Though there does not seem to be any substantive evidence of a housing bubble, there are signs of overheating particularly in the rental market, a KPMG study has warned.

Commissioned by the Malta Developers Association, the report focused on the construction industry, its economic contribution as well as major trends in the property market.

Its findings were presented this morning during a national conference organised by the MDA at the Excelsior Hotel.

It transpired that the total output of this industry on the economy is estimated to be in the level of €2.55 billion, while the total employment generated is that of 37,275 jobs. The report also concluded that this sector has the highest multiplier effect among all industrial sectors in Malta with a rate of 1.7.

The largest potential threat existed in the rental market, as rents are increasing at a faster rate than property prices, with demand originating predominantly from expats

One of the core issues addressed by the study was the risk of a housing bubble – the term used in situations whereby house prices are inflated by an increase in demand coupled with speculative buying which further increases demand.
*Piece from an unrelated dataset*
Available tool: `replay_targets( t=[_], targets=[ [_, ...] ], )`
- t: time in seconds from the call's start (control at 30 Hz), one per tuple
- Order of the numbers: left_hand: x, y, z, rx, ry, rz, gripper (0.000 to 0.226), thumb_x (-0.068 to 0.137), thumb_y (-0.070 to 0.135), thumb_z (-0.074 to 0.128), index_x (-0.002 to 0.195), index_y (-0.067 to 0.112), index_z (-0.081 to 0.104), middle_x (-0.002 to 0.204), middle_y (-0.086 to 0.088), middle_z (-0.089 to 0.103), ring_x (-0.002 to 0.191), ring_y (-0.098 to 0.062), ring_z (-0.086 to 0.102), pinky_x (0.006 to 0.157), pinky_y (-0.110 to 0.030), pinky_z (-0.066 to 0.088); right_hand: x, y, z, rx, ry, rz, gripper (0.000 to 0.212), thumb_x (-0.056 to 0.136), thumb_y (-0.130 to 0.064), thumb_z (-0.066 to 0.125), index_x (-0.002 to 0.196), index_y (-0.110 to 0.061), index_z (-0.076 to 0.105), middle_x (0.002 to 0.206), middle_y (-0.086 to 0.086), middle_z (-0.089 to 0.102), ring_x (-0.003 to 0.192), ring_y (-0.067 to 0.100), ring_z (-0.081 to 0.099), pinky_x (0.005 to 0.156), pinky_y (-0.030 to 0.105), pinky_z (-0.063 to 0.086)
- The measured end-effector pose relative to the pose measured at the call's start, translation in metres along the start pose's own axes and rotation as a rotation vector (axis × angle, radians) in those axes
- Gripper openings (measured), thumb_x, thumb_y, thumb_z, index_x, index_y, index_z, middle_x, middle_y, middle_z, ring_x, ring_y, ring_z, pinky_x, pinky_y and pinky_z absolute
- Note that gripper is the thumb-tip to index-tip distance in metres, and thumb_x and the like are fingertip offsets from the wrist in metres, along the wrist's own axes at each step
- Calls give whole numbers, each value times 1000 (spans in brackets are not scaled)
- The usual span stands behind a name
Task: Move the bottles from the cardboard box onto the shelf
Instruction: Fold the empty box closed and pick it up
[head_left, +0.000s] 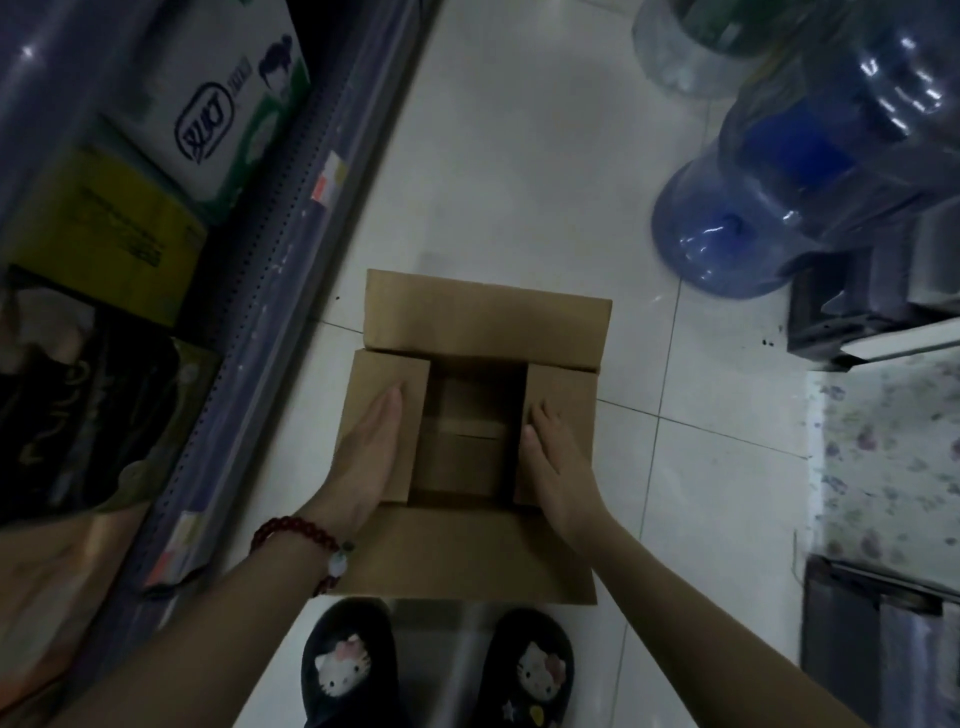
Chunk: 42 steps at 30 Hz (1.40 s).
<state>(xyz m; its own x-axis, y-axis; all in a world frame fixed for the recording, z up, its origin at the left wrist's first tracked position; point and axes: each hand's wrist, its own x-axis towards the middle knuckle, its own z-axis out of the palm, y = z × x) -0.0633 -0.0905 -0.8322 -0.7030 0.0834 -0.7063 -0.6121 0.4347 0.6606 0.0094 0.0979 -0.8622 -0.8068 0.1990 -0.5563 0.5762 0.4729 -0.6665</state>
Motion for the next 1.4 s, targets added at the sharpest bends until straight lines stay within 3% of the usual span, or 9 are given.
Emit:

According to the study from the available data, and qualitative input received from various MDA members following consultation meetings, there does not seem to be any substantive evidence of such risk.

“Nevertheless, there are indications of overheating and the situation must be monitored closely” the study concluded.

It pointed out that the largest potential threat existed in the rental market, as rents are increasing at a faster rate than property prices, with demand originating predominantly from expats.

“Such market is more susceptible to changing economic conditions, which may, in turn, affect property prices,” the report remarked.

The analysis also focused on housing affordability through a special index - the ratio of the median monthly net household income, and the required level of income needed to qualify for a mortgage to purchase a median-priced property.

A housing affordability index of 1 indicates that a household has enough spending power to purchase that kind of property through a mortgage.

According to the study the results are as follows
• 1.0235 for apartments
• 0.9223 for maisonettes
• 0.7853 for penthouses
• 0.4532 for terraced houses

It also transpired that in 2016 a first-time buyer with a total income of €25,800 would qualify for a mortgage of a maisonette at around 99% of the value of the median of such property. Consequently, penthouses or terraced houses would most likely fall outside their range.

Other findings are:

• There is an upward trend in property prices and between 2013 and 2016 property prices have risen by around 17 per cent while average property prices have risen by around 24 per cent.

• Property tends to be more expensive in the northern harbour region (Sliema and St Julian’s), which cost twice as much as in the south.

• Figures for the rental market indicate that the average monthly rates for apartments and penthouses are highest in the Grand Harbour hover around €1,100 and €1,600 respectively. This is closely followed by the northern harbour region with average monthly rental rates for apartments of around €1,070 and €1,250 for penthouses.